» TASK INSTRUCTIONS
Go to the line holding "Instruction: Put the" in the entries below and write out exactly every line down to and including the line holding "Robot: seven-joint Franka".

Stored dataset items:
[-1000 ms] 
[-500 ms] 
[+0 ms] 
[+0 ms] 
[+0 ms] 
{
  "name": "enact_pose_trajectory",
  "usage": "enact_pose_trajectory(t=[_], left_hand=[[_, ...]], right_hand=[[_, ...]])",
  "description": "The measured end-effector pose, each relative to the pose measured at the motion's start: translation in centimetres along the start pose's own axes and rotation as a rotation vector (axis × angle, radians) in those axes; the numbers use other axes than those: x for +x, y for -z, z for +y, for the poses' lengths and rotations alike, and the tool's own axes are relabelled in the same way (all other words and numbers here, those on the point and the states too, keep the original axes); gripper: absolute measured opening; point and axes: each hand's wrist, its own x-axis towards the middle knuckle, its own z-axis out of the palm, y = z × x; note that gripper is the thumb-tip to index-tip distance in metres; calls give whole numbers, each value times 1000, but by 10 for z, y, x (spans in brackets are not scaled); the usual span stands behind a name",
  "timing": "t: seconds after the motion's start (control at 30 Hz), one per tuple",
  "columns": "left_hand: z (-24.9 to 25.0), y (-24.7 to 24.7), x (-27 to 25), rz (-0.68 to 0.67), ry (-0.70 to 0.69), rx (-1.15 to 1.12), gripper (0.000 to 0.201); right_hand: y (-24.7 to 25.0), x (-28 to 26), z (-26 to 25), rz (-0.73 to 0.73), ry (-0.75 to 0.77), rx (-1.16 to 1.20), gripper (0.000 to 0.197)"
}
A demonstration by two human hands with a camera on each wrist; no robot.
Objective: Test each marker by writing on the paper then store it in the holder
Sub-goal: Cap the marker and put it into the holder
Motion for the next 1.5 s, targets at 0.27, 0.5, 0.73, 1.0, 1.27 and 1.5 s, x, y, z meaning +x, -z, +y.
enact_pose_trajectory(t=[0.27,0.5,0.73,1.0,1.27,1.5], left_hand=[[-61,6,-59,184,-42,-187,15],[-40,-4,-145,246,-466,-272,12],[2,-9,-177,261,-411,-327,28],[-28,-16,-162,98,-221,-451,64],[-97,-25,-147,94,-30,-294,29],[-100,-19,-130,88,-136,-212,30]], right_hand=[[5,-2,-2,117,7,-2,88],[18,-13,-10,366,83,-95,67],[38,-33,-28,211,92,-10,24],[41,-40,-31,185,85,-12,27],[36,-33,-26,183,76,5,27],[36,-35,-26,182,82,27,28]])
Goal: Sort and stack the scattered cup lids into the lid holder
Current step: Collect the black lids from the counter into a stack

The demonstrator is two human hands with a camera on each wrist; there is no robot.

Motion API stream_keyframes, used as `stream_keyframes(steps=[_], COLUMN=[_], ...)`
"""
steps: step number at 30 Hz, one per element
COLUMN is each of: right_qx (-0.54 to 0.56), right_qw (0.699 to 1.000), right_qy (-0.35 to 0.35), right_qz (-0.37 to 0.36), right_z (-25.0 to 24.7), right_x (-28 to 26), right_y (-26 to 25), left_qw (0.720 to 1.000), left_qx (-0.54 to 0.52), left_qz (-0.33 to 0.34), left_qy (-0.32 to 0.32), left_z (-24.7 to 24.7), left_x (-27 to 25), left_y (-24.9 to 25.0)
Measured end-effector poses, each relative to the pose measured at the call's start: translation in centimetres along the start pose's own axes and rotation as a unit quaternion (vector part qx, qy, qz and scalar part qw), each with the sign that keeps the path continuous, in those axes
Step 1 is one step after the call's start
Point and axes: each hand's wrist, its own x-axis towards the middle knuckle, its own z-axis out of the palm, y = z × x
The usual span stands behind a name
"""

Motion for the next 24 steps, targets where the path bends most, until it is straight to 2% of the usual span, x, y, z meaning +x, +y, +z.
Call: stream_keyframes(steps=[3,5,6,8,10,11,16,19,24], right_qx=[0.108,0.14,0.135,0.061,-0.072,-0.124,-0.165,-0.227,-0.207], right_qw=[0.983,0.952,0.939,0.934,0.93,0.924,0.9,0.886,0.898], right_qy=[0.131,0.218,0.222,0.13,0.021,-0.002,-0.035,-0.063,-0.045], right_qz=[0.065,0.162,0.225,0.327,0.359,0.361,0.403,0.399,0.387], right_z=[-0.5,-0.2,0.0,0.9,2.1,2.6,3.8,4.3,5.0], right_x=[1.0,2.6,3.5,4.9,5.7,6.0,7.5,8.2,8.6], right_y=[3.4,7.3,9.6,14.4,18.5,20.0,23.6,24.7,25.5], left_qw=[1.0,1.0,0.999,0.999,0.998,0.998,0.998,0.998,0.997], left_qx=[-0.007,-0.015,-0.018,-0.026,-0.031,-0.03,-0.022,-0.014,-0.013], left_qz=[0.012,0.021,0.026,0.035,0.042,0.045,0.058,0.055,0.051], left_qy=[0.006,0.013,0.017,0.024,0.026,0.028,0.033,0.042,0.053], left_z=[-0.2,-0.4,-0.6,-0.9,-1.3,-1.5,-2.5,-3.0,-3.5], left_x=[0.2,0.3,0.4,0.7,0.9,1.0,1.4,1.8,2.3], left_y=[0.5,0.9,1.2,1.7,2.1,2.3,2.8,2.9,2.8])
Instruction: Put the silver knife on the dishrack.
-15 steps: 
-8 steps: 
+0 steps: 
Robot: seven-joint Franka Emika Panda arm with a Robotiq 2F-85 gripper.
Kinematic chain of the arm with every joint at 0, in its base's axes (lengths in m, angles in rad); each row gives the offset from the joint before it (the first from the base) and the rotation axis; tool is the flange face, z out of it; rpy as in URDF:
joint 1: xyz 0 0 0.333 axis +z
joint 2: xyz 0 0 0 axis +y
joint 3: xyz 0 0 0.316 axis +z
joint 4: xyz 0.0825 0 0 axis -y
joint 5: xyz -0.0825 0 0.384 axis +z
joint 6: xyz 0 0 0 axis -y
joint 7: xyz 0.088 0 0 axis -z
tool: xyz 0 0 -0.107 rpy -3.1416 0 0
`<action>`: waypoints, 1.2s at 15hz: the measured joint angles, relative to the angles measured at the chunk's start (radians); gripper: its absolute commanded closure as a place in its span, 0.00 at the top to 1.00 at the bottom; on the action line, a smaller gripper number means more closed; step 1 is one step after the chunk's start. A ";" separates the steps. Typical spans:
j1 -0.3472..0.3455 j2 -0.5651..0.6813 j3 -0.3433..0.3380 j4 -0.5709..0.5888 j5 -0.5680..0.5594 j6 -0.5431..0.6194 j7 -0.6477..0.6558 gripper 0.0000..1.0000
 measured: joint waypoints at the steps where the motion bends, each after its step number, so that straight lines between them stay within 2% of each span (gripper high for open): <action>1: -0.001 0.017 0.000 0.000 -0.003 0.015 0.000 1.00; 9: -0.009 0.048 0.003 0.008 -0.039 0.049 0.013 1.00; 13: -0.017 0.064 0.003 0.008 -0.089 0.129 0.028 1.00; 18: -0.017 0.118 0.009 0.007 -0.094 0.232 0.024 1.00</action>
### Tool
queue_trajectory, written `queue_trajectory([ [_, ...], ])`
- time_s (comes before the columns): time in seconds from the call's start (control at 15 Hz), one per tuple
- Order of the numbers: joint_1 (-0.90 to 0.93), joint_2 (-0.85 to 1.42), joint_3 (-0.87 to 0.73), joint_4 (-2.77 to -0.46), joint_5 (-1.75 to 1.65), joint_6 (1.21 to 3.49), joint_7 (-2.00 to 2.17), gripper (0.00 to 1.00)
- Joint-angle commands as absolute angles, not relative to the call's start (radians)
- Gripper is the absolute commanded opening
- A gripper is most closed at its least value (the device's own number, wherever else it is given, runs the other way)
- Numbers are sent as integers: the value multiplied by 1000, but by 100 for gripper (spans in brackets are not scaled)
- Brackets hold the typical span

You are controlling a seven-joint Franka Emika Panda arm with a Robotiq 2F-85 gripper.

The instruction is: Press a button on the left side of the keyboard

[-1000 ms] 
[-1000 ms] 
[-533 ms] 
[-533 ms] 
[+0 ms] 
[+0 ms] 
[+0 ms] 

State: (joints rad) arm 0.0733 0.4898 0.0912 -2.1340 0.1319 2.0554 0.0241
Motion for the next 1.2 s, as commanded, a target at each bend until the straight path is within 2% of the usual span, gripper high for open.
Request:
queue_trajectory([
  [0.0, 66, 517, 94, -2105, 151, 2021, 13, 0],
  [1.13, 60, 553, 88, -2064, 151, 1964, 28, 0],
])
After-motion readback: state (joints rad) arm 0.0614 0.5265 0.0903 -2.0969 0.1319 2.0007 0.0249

» COMPLETED EXERCISE
Instruction: Put the silver knife on the dishrack.
-15 steps: 
-8 steps: 
+0 steps: 
Robot: seven-joint Franka Emika Panda arm with a Robotiq 2F-85 gripper.

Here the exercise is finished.